Monday, February 20, 2017

Core Post 2: India Wilson_TV Audiences

Star Trek Rerun, Reread, Rewritten: Fan Writing as Textual Poaching, provided a very intriguing and in depth look at fan culture's roots and production. The article was an enjoyable read with a well-thought out examination of the way in which different groups of people, particularly women in this case, interact with Television Media as fans. After such an interesting look at these worlds and the ways in which they are considered legitimate and illegitimate (both between fans and between fans and the external audiences) The conclusion, refuting Modleski's claim, falls flat for me. 

In the conclusion, Henry Jenkins writes, "Fans are not empowered by mass culture; fans are empowered over mas culture" (491). I personally love much of Jenkins' work on fan culture and subcultures, but this seems to be a somewhat blanket negation of the ways in which popular culture can have subversive elements built into it. For instance, Jenkins writes, "Resistance comes from the uses they make of these popular texts, from what they add to them and what they do with them, not from subversive meanings that are somehow embedded within them" (491). In considering this statement, one might respond that while materials may be produced within a commercial system that often does reflect and replicate popular capitalist mechanisms, there also can be certain things that slip through the cracks and that work towards actively counteracting elements of mass culture. 

In fact, it would be fair to say that much of what Jenkin's points out regarding the specific appeal of Star Trek to large fan worlds actually reinforces Modleski's view. For instance, the ability to raise issues of women's role in the home/professional world and how it influences their relationship. If the show's base material did not in some way counteract mass culture, then why wouldn't every show yield this type of debate and cultural production? Furthermore, I would argue that Jenkins' statement that "Nobody regards these fan activities as a magical cure for social ills of post-industrial capitalism. They are no substitution for meaningful change, but they can be used effectively to build popular support for change" downplays the actual realizable influence of fan-produced texts. This may be in part due to the time of Jenkins' writing. In the internet age, when fan texts can be so much more widely disseminated and engaged with, the effects of these materials seem much more real and concrete, particularly because the fan texts/materials in question now often influence the commercial mechanisms behind television as well as popular discourse in the news etc. 

In conclusion I think it's worth considering that Modelski's view of fans empowered by certain forms of mass culture, like Star Trek, may have more validity than Jenkins sees within it. 

1 comment:

  1. This reminds me of queer-baiting in shows, which is how fan bases are also lured into watching particular shows because of the hints and winks that certain writers/producer's put in.

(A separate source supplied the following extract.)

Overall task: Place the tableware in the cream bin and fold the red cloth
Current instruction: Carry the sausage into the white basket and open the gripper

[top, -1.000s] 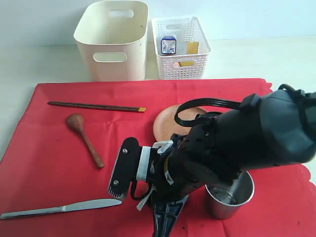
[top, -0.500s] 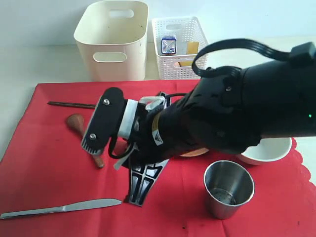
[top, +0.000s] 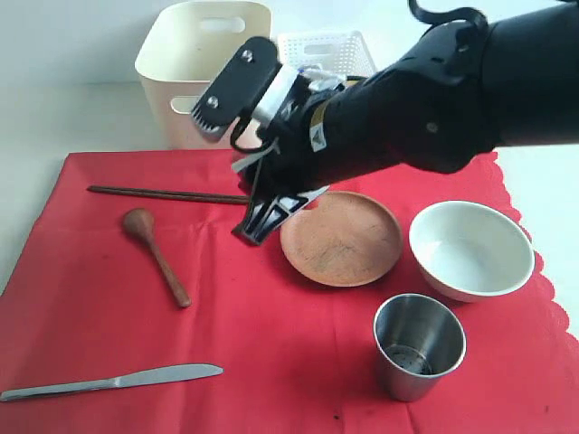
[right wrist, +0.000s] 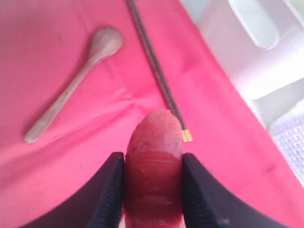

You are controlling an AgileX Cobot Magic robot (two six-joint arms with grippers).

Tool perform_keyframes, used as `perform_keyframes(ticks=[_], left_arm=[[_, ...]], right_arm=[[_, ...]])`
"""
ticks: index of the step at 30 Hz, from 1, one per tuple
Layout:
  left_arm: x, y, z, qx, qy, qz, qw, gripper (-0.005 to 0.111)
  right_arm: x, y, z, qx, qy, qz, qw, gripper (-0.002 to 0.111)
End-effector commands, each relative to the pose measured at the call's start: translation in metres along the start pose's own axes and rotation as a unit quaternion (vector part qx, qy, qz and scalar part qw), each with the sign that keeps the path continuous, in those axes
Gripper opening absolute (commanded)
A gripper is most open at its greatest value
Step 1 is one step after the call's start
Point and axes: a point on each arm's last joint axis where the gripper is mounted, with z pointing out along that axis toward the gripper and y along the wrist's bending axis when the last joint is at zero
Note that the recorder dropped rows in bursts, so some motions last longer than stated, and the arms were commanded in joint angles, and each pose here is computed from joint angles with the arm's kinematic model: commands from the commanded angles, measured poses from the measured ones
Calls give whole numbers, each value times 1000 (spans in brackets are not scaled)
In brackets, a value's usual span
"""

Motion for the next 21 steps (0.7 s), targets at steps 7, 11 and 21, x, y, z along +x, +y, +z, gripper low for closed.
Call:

Queer baiting is "when people in the media (usually television/movies) add homoerotic tension between two characters to attract more liberal and queer viewers with the indication of them not ever getting together for real in the show/book/movie" Although it was stronger in the 70s and 80s with shows like Police Woman or All in the Family, we still see forms of it in shows like Supernatural (between Dean and Castiel). However, more recently, t.v. shows have attempted to subtly "make cannon" certain queer relationships that writers hinted at during the course of the season instead of shutting it down. Examples like Legend of Korra, which ended with the two female leads holding hands and leaving everyone else to travel (after seasons of growing together, shows of intimacy, lingering looks, etc). Although this seems like a small move, it's important to consider it is mostly a children's show, and even the show creator confirmed the relationship after the series ended. Maybe the turn from queer-baiting to creation and validation of real queer relationships in television and film is because of these fan-bases that overtime have demanded more intersectionality and overtly diverse and non-straight characters.